What do you think of biodynamic agriculture

Poll closed Mar 30, 2011.
  1. This stuff is for real

    0 vote(s)
  2. Possible that some aspects are factual

    2 vote(s)
  3. what a joke....it is a pile of bulls%$#!

    0 vote(s)
Multiple votes are allowed.
  1. gunsnroses

    gunsnroses LawnSite Senior Member
    Posts: 266

    Just curious if any of you have experience with this. After some research I am a bit curious and entertained by the practice.
    Last edited: Mar 15, 2011
  2. quackgrass

    quackgrass LawnSite Senior Member
    Posts: 253

    From Wiki:

    Field preparations

    Field preparations, for stimulating humus formation:

    * 500: (horn-manure) a humus mixture prepared by filling the horn of a cow with cow manure and burying it in the ground (40–60 cm below the surface) in the autumn. It is left to decompose during the winter and recovered for use the following spring.
    * 501: Crushed powdered quartz prepared by stuffing it into a horn of a cow and buried into the ground in spring and taken out in autumn. It can be mixed with 500 but usually prepared on its own (mixture of 1 tablespoon of quartz powder to 250 liters of water) The mixture is sprayed under very low pressure over the crop during the wet season, in an attempt to prevent fungal diseases. It should be sprayed on an overcast day or early in the morning to prevent burning of the leaves.

    Both 500 and 501 are used on fields by stirring about one teaspoon of the contents of a horn in 40–60 liters of water for an hour and whirling it in different directions every second minute.

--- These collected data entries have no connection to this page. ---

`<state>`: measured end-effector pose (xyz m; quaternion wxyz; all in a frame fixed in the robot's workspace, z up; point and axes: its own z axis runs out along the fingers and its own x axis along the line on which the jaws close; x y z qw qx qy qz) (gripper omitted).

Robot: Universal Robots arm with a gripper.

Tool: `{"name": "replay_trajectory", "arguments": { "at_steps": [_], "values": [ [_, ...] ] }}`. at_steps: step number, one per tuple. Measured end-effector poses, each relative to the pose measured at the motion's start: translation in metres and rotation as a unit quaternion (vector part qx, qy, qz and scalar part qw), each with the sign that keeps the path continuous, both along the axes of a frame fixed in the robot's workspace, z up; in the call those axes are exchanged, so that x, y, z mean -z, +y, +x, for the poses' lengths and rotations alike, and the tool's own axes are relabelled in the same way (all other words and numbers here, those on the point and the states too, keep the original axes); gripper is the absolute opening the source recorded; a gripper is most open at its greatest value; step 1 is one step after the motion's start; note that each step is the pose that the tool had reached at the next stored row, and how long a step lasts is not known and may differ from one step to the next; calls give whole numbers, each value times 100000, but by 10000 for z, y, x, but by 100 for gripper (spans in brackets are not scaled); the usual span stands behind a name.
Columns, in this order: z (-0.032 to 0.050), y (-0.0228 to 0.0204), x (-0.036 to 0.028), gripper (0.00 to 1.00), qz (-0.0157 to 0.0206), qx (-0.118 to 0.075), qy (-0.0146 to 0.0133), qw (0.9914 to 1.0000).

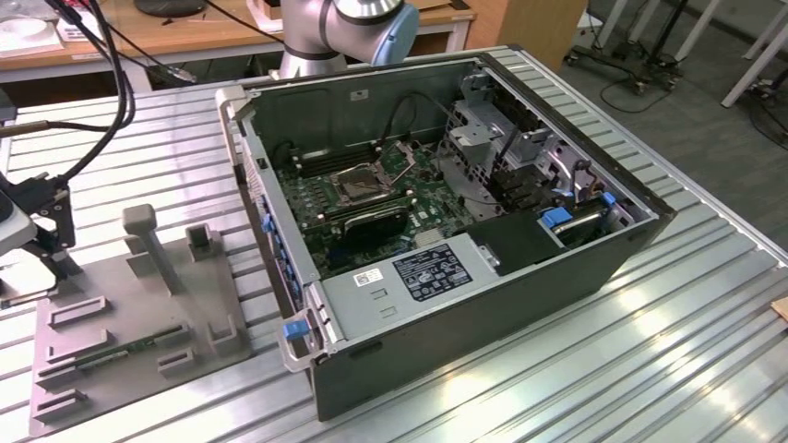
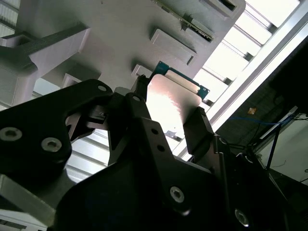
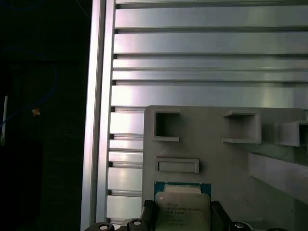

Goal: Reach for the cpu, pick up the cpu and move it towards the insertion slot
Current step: 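Pick up the cpu and move it towards the insertion slot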

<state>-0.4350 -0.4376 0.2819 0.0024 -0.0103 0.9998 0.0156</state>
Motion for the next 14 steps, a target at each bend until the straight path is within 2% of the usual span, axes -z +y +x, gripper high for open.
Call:
{"name": "replay_trajectory", "arguments": {
  "at_steps": [14],
  "values": [
    [0, 0, -53, 54, 0, 2, 2, 100000]
  ]
}}
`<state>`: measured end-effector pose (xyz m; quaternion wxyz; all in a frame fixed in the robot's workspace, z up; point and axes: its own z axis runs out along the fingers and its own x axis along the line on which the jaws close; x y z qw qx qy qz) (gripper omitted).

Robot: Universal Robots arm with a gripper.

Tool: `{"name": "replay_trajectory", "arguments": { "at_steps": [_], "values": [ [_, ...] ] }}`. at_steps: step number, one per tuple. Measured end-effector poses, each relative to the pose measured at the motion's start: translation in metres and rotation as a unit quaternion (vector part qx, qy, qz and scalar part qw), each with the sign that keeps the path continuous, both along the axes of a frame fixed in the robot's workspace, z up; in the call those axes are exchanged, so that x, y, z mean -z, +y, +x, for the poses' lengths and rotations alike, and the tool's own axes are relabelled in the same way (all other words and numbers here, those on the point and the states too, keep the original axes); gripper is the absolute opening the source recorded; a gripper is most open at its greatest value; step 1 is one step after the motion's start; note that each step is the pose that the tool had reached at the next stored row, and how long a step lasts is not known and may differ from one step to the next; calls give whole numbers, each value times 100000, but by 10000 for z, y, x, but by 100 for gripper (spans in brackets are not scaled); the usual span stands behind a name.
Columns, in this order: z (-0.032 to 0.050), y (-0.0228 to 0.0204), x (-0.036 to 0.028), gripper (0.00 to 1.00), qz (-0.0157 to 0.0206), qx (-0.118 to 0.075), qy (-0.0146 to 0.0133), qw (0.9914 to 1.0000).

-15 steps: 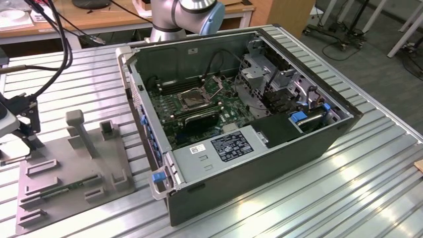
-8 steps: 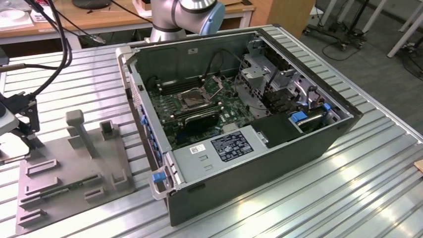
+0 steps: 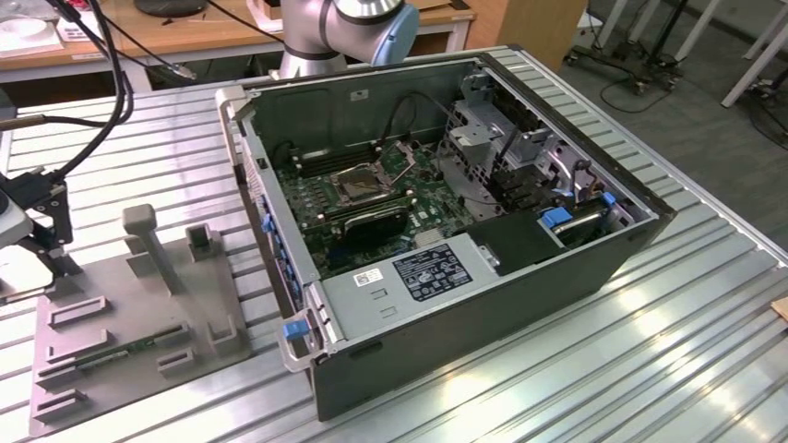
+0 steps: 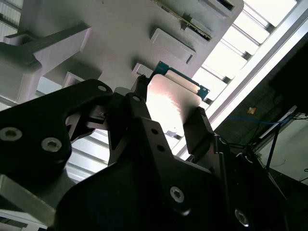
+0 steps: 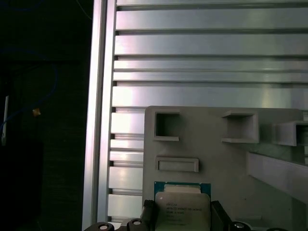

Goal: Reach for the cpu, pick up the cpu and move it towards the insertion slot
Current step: 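Pick up the cpu and move it towards the insertion slot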

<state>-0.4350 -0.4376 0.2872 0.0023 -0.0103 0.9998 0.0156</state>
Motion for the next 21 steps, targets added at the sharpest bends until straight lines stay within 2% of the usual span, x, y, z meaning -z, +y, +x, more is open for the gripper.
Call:
{"name": "replay_trajectory", "arguments": {
  "at_steps": [10, 21],
  "values": [
    [0, 0, -13, 54, -4, 1, 6, 100000],
    [0, 0, -89, 54, -1, -1, 0, 100000]
  ]
}}
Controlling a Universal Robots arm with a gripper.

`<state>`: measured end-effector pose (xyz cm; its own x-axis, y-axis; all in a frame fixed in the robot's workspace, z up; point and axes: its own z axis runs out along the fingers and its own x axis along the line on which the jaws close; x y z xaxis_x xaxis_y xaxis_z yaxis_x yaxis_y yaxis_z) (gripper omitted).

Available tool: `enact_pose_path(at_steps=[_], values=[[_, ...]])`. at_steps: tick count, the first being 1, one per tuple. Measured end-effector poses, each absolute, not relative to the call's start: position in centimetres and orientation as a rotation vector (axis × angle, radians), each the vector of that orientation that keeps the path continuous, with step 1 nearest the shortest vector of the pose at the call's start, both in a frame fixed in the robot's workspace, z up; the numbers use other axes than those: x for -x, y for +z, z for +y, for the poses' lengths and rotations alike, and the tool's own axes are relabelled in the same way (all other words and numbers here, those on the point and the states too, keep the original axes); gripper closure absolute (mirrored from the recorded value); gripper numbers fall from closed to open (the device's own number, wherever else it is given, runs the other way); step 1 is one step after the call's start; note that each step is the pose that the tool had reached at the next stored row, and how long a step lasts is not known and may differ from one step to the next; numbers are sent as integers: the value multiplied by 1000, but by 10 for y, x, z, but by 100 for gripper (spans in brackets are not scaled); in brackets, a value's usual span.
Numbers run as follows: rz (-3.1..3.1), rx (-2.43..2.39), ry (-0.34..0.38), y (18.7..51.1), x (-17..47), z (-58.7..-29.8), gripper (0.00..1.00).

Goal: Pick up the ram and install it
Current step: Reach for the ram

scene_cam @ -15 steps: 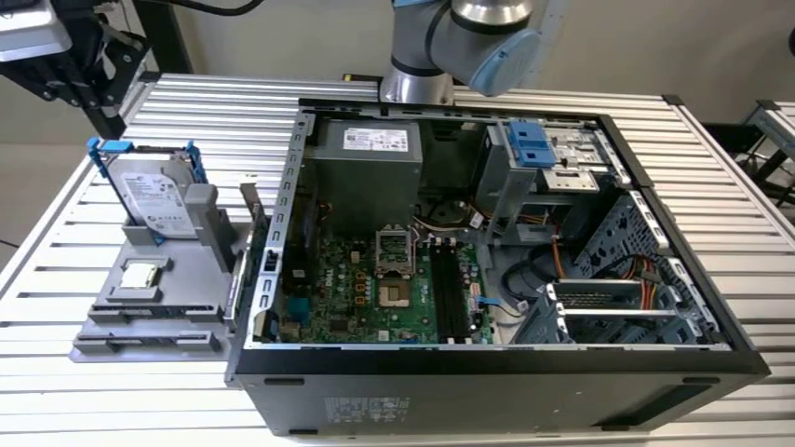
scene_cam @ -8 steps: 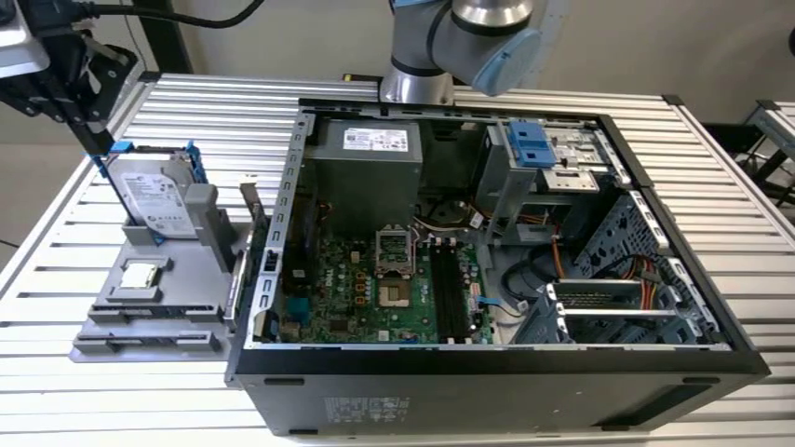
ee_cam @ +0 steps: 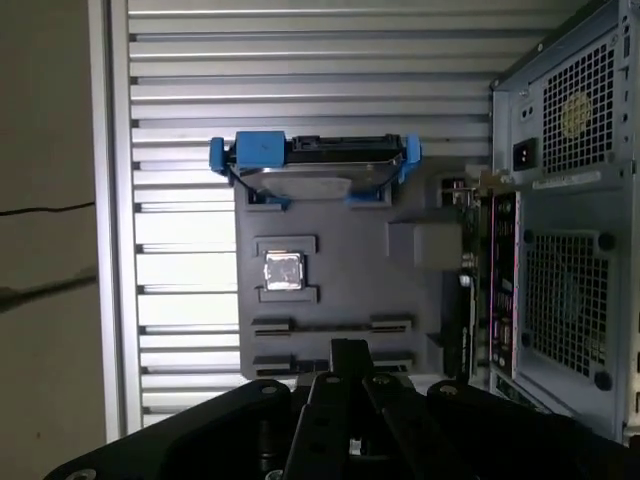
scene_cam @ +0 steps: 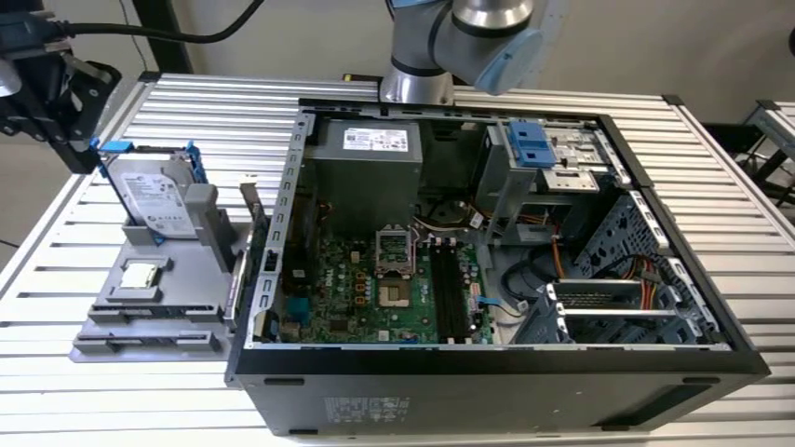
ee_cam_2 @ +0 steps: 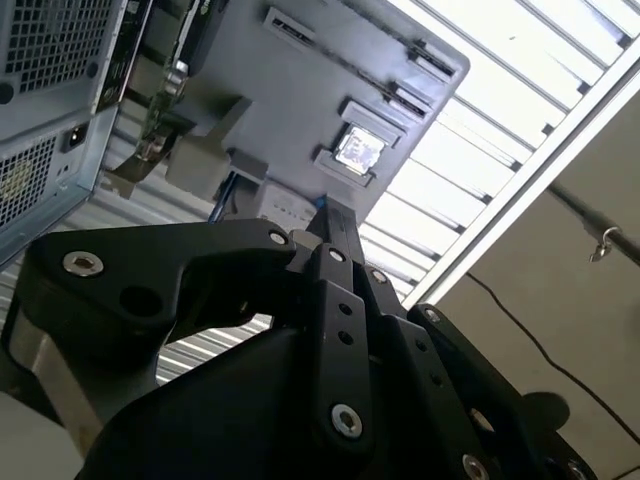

Although some biodynamic beliefs refer to buried quartz "fermenting", a 2004 review commented that it is unclear what this actually means, as rock does not ferment.[14]
    [edit] Compost preparations

    Compost preparations, used for preparing compost, employ herbs which are frequently used in medicinal remedies:

    * 502: Yarrow blossoms (Achillea millefolium) are stuffed into urinary bladders from Red Deer (Cervus elaphus), placed in the sun during summer, buried in earth during winter and retrieved in the spring.
    * 503: Chamomile blossoms (Matricaria recutita) are stuffed into small intestines from cattle buried in humus-rich earth in the autumn and retrieved in the spring.
    * 504: Stinging nettle (Urtica dioica) plants in full bloom are stuffed together underground surrounded on all sides by peat for a year.
    * 505: Oak bark (Quercus robur) is chopped in small pieces, placed inside the skull of a domesticated animal, surrounded by peat and buried in earth in a place where lots of rain water runs past.
    * 506: Dandelion flowers (Taraxacum officinale) is stuffed into the peritoneum of cattle and buried in earth during winter and retrieved in the spring.
    * 507: Valerian flowers (Valeriana officinalis) are extracted into water.
    * 508: Horsetail (Equisetum)

    The approach considers that there are astronomical influences on soil and plant development, specifying, for example, what phase of the moon is most appropriate for planting, cultivating or harvesting various kinds of crops.[15] This aspect of biodynamics has been termed "astrological" in nature.[16]
    [edit] Treatment of pests and weeds

    * Pests such as insects or field mice (Apodemus) have more complex processes associated with them, depending on what pest is to be targeted. For example field mice are to be countered by deploying ashes prepared from field mice skin when Venus is in the Scorpius constellation.

    * Weeds are combated (besides the usual mechanical methods) by collecting seeds from the weeds and burning them above a wooden flame that was kindled by the weeds. The ashes from the seeds are then spread on the fields, then lightly sprayed with the clear urine of a sterile cow (the urine should be exposed to the full moon for six hours), this is intended to block the influence from the full moon on the particular weed and make it infertile.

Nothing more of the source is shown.